-- Task requirements --
Please restate the lines shown below exactly, every one of them.

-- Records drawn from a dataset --
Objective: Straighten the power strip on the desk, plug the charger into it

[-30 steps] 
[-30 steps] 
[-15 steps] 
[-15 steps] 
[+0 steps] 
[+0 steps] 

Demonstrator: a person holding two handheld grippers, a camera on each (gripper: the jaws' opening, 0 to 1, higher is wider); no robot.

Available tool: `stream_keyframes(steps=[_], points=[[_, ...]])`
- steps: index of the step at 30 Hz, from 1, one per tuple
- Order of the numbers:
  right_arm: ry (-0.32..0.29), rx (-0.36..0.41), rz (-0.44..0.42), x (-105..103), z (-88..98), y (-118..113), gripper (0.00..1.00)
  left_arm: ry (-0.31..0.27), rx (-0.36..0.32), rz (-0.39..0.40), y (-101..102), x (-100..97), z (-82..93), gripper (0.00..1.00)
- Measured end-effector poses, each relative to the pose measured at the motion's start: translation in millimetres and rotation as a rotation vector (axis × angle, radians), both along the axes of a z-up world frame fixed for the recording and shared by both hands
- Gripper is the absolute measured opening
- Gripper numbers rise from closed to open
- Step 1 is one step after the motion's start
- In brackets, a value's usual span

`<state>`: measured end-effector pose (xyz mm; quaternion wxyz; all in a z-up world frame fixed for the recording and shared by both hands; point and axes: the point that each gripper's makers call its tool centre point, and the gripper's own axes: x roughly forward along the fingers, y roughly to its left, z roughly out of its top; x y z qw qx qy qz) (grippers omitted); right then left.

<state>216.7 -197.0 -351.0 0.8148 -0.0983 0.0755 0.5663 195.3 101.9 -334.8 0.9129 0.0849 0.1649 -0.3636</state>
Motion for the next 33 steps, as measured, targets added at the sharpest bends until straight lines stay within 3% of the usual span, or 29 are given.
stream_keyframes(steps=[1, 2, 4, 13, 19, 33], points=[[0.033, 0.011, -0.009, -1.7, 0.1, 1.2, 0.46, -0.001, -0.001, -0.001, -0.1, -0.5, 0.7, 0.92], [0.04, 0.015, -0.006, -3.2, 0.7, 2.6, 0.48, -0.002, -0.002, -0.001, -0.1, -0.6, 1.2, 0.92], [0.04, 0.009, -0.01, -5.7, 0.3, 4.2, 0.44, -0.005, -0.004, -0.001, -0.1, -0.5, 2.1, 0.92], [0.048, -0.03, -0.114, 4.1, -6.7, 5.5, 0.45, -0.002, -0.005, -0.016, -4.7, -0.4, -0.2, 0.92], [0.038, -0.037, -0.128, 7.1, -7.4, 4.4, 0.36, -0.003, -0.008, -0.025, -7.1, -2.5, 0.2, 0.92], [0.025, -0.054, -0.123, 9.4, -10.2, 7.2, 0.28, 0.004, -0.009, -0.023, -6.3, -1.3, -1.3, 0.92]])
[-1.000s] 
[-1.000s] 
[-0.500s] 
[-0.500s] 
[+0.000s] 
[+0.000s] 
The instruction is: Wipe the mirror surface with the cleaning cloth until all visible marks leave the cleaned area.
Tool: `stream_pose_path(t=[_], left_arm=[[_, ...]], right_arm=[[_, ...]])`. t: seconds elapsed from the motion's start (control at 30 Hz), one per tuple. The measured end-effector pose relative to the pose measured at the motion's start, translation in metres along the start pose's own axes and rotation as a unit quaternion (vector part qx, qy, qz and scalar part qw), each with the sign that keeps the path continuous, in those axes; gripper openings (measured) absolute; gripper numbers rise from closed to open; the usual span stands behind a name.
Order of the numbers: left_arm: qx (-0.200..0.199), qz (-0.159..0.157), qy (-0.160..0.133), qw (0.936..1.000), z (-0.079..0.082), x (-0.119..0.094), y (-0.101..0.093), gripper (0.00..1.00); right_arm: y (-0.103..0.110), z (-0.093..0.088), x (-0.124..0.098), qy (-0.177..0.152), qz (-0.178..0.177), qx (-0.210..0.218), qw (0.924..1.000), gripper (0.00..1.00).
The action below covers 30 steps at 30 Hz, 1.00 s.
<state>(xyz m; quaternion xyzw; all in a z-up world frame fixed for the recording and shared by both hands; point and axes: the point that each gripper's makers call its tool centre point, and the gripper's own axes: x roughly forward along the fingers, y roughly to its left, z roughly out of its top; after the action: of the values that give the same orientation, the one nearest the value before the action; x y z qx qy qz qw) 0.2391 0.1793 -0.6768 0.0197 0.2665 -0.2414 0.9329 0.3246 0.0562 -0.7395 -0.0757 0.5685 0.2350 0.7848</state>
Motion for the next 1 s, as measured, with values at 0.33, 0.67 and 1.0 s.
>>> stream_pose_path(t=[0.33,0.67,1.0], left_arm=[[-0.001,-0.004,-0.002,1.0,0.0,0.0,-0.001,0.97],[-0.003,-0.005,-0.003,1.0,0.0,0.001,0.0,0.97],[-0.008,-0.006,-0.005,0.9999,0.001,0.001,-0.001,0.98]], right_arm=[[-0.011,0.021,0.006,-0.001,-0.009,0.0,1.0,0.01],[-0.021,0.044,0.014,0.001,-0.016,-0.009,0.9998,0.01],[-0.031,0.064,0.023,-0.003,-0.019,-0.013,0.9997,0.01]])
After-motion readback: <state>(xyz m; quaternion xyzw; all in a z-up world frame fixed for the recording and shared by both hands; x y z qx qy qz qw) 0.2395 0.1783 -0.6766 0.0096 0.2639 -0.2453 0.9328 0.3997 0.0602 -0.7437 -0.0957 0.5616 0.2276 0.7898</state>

-- Task output --
Objective: Straighten the power strip on the desk, plug the charger into it

[-30 steps] 
[-30 steps] 
[-15 steps] 
[-15 steps] 
[+0 steps] 
[+0 steps] 

Demonstrator: a person holding two handheld grippers, a camera on each (gripper: the jaws' opening, 0 to 1, higher is wider); no robot.

Available tool: `stream_keyframes(steps=[_], points=[[_, ...]])`
- steps: index of the step at 30 Hz, from 1, one per tuple
- Order of the numbers:
  right_arm: ry (-0.32..0.29), rx (-0.36..0.41), rz (-0.44..0.42), x (-105..103), z (-88..98), y (-118..113), gripper (0.00..1.00)
  left_arm: ry (-0.31..0.27), rx (-0.36..0.32), rz (-0.39..0.40), y (-101..102), x (-100..97), z (-82..93), gripper (0.00..1.00)
- Measured end-effector poses, each relative to the pose measured at the motion's start: translation in millimetres and rotation as a rotation vector (axis × angle, radians), both along the axes of a z-up world frame fixed for the recording and shared by both hands
- Gripper is the absolute measured opening
- Gripper numbers rise from closed to open
- Step 1 is one step after the motion's start
- In brackets, a value's usual span

`<state>`: measured end-effector pose (xyz mm; quaternion wxyz; all in a z-up world frame fixed for the recording and shared by both hands; point and axes: the point that each gripper's makers call its tool centre point, and the gripper's own axes: x roughly forward along the fingers, y roughly to its left, z roughly out of its top; x y z qw qx qy qz) (grippers omitted); right then left.

<state>216.7 -197.0 -351.0 0.8148 -0.0983 0.0755 0.5663 195.3 101.9 -334.8 0.9129 0.0849 0.1649 -0.3636</state>
Motion for the next 33 steps, as measured, targets added at the sharpest bends until straight lines stay within 3% of the usual span, or 29 are given.
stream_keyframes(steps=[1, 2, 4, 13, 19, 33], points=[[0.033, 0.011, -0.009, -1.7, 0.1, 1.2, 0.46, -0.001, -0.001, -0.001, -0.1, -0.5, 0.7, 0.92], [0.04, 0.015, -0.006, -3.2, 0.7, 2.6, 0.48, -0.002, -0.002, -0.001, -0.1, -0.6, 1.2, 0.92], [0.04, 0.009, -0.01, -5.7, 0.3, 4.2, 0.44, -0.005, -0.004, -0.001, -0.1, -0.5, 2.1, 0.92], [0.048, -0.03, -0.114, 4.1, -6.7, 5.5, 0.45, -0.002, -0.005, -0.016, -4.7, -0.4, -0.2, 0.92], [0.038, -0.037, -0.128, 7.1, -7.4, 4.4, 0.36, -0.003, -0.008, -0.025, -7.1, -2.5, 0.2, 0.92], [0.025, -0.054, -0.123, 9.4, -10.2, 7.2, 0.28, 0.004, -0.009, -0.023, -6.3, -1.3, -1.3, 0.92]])
[-1.000s] 
[-1.000s] 
[-0.500s] 
[-0.500s] 
[+0.000s] 
[+0.000s] 
The instruction is: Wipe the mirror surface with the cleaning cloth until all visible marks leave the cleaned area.
Tool: `stream_pose_path(t=[_], left_arm=[[_, ...]], right_arm=[[_, ...]])`. t: seconds elapsed from the motion's start (control at 30 Hz), one per tuple. The measured end-effector pose relative to the pose measured at the motion's start, translation in metres along the start pose's own axes and rotation as a unit quaternion (vector part qx, qy, qz and scalar part qw), each with the sign that keeps the path continuous, in those axes; gripper openings (measured) absolute; gripper numbers rise from closed to open; the usual span stands behind a name.
Order of the numbers: left_arm: qx (-0.200..0.199), qz (-0.159..0.157), qy (-0.160..0.133), qw (0.936..1.000), z (-0.079..0.082), x (-0.119..0.094), y (-0.101..0.093), gripper (0.00..1.00); right_arm: y (-0.103..0.110), z (-0.093..0.088), x (-0.124..0.098), qy (-0.177..0.152), qz (-0.178..0.177), qx (-0.210..0.218), qw (0.924..1.000), gripper (0.00..1.00).
The action below covers 30 steps at 30 Hz, 1.00 s.
<state>(xyz m; quaternion xyzw; all in a z-up world frame fixed for the recording and shared by both hands; point and axes: the point that each gripper's makers call its tool centre point, and the gripper's own axes: x roughly forward along the fingers, y roughly to its left, z roughly out of its top; after the action: of the values that give the same orientation, the one nearest the value before the action; x y z qx qy qz qw) 0.2391 0.1793 -0.6768 0.0197 0.2665 -0.2414 0.9329 0.3246 0.0562 -0.7395 -0.0757 0.5685 0.2350 0.7848</state>
Motion for the next 1 s, as measured, with values at 0.33, 0.67 and 1.0 s.
>>> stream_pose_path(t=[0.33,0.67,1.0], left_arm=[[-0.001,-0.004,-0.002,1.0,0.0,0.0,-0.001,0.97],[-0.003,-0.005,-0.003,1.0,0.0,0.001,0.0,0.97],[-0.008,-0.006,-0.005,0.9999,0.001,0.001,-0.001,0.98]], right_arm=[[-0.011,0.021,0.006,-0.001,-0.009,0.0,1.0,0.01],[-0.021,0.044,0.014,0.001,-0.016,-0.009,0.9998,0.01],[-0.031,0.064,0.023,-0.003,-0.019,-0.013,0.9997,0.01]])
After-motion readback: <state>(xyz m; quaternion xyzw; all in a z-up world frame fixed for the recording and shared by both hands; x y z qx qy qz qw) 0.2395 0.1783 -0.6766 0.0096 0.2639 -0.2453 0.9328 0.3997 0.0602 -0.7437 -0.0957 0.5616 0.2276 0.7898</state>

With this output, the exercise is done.